With some hope, he added that: “The New Air Quality Act says there will be emission and air quality standards — that all industry in South Africa will be re-licensed over the next few years”, he said.

Regarding fence line monitoring, Peter Lukey, Director of Air Quality Management at the DEAT, said that most of Chevron’s pollution goes over the fence. “However, the new Act and new license says they have to do emission and fence line monitoring.”

Bang in the middle of suburban restaurants and the deep blue sea is Chevron’s effluent pipe. Kitesurfers and swimmers believe this is what has rendered them unable to breathe there. Refinery effluent is brought through various stages and evaporation ponds at the refinery, pumped out of this pipe and into the sea.
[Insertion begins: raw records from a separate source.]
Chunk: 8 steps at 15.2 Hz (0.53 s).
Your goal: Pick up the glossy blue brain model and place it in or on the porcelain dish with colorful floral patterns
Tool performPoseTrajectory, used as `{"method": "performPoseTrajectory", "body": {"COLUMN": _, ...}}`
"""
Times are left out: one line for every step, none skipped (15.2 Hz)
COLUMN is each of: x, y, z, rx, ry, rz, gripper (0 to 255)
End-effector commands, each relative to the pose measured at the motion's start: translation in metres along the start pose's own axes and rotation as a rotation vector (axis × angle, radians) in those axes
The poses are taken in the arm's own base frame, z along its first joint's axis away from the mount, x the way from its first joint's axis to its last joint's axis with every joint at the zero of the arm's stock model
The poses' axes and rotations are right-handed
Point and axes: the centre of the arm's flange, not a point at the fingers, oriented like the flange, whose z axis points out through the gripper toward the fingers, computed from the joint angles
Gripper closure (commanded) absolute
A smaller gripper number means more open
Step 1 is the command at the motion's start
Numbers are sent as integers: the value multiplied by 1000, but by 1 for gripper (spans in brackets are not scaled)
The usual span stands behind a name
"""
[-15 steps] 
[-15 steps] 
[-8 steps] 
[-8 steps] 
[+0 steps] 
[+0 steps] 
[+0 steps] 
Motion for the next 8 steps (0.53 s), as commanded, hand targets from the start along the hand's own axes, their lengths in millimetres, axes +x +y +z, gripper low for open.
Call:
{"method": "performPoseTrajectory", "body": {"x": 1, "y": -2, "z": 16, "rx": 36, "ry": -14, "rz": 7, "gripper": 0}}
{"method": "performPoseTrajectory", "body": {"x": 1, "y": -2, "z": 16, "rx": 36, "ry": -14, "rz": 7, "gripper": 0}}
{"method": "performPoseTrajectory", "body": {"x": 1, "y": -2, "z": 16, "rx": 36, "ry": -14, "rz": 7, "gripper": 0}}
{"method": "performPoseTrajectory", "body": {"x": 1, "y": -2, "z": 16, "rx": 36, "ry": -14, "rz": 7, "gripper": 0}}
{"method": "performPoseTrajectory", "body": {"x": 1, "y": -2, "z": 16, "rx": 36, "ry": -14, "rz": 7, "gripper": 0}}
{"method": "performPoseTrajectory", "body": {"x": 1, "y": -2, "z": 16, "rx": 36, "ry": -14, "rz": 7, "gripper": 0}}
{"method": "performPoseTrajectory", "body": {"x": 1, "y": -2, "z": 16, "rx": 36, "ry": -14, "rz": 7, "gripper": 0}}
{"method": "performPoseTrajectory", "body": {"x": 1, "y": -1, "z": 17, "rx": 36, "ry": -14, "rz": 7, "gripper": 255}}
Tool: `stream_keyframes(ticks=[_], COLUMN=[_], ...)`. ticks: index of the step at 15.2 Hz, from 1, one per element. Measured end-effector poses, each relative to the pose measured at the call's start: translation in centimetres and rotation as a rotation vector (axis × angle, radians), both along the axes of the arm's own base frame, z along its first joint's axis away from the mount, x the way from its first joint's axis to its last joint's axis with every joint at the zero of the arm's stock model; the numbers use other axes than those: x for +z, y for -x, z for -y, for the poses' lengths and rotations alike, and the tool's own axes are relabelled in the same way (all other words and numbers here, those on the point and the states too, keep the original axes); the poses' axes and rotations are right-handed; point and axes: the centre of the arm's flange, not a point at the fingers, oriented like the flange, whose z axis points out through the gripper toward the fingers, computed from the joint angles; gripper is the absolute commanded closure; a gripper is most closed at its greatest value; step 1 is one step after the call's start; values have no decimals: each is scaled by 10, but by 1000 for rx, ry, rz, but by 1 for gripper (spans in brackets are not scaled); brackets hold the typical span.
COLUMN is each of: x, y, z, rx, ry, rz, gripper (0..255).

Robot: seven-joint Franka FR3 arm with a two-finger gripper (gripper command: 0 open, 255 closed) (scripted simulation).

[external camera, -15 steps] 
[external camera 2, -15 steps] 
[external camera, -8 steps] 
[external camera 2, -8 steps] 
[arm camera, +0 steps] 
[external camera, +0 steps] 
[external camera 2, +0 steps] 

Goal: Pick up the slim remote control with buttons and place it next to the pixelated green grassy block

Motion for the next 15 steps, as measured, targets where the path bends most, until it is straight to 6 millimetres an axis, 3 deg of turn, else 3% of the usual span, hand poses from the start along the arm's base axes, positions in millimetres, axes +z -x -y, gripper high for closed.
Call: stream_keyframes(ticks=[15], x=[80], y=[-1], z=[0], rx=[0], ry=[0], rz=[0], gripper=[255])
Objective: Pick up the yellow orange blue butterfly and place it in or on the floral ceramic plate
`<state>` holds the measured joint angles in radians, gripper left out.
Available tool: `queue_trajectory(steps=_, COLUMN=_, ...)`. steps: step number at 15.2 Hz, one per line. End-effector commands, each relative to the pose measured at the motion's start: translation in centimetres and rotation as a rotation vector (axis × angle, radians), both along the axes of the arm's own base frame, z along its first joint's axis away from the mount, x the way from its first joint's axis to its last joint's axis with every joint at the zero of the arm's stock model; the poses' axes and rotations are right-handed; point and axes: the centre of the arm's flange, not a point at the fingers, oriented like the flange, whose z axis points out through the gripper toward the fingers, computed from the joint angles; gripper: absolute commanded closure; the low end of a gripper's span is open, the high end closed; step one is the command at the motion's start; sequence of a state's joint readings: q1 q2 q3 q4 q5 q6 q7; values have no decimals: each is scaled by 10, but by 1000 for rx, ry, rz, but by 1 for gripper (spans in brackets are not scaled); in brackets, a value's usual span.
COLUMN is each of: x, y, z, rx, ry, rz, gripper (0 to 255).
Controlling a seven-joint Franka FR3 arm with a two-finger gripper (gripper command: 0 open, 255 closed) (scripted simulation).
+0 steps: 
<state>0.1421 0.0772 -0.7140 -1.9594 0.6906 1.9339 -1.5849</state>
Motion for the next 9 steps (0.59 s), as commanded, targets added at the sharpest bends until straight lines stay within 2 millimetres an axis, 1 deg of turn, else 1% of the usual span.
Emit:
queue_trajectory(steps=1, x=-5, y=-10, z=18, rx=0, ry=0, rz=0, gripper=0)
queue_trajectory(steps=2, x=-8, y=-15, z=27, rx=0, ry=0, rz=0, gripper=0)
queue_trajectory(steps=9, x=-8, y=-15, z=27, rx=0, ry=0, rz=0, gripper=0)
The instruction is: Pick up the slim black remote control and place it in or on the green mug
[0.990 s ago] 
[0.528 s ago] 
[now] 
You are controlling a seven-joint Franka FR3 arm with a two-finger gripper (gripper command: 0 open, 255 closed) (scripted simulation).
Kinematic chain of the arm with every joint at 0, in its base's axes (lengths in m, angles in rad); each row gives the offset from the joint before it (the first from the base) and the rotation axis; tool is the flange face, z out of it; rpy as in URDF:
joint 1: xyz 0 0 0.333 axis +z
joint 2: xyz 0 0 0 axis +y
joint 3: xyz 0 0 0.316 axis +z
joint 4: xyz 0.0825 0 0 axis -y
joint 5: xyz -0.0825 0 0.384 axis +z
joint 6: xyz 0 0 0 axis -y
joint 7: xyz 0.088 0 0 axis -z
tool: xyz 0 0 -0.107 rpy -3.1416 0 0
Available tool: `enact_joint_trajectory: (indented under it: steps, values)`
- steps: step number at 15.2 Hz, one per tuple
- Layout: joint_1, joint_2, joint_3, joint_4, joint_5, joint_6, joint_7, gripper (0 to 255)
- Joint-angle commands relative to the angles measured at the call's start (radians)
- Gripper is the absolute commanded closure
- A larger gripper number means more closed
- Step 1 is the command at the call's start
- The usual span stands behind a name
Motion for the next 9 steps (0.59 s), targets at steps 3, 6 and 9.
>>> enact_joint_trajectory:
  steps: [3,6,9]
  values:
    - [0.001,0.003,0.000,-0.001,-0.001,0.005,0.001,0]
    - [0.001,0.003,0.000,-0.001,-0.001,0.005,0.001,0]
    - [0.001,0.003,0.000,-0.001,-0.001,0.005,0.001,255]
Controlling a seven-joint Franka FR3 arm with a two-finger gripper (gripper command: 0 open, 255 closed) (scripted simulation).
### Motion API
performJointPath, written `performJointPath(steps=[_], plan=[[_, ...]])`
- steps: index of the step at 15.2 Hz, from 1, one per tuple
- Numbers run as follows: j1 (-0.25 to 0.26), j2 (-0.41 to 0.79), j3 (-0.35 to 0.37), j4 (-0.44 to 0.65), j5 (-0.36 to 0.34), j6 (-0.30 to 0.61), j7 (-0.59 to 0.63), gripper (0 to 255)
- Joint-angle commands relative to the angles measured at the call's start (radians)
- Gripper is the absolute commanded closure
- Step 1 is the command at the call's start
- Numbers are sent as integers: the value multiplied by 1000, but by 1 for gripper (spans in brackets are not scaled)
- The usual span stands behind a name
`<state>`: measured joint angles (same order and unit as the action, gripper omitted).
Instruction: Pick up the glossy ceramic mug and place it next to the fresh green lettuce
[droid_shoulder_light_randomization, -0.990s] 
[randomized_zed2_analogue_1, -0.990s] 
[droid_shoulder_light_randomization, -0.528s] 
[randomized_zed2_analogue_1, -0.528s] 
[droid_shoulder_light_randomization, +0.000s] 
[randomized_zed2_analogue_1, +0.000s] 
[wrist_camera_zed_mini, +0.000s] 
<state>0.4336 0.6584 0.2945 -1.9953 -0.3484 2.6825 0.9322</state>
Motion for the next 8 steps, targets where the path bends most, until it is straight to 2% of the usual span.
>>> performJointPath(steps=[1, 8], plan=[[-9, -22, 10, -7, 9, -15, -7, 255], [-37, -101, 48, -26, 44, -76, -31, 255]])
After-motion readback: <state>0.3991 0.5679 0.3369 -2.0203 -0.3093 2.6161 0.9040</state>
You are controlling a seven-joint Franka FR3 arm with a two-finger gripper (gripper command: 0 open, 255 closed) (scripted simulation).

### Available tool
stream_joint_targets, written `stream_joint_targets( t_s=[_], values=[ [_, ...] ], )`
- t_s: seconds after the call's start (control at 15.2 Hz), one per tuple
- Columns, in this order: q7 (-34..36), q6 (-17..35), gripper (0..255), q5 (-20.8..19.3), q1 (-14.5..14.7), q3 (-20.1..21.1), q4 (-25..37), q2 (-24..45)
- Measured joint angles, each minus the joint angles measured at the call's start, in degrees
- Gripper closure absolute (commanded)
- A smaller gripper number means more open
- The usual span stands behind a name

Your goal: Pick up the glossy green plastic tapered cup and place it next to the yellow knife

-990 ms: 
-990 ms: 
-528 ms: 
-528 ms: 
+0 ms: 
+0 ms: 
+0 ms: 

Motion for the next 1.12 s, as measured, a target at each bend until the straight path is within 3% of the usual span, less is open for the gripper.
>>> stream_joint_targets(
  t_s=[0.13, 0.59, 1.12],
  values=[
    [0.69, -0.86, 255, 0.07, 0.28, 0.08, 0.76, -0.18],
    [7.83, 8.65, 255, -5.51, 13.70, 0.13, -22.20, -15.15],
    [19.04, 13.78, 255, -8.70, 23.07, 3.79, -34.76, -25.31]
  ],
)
After 12 years of resistance, Chevron has finally agreed to upgrade their effluent system. But Birkinshaw thinks the timing merely happens to be good due to Chevron’s permit being up for renewal, rather than a demonstration of any voluntary goodwill to its neighbours.

Environmental law professor Jan Glazewski believes the new Act has created a huge bureaucracy. “New legislation asks what amounts of the various pollutants air should have, making it more difficult to pin down. Conditions in Chevron’s permit are too vague”.

While city slickers living near refineries may not be ready to don their own protective space suits, one thing’s certain. They will be holding their breath.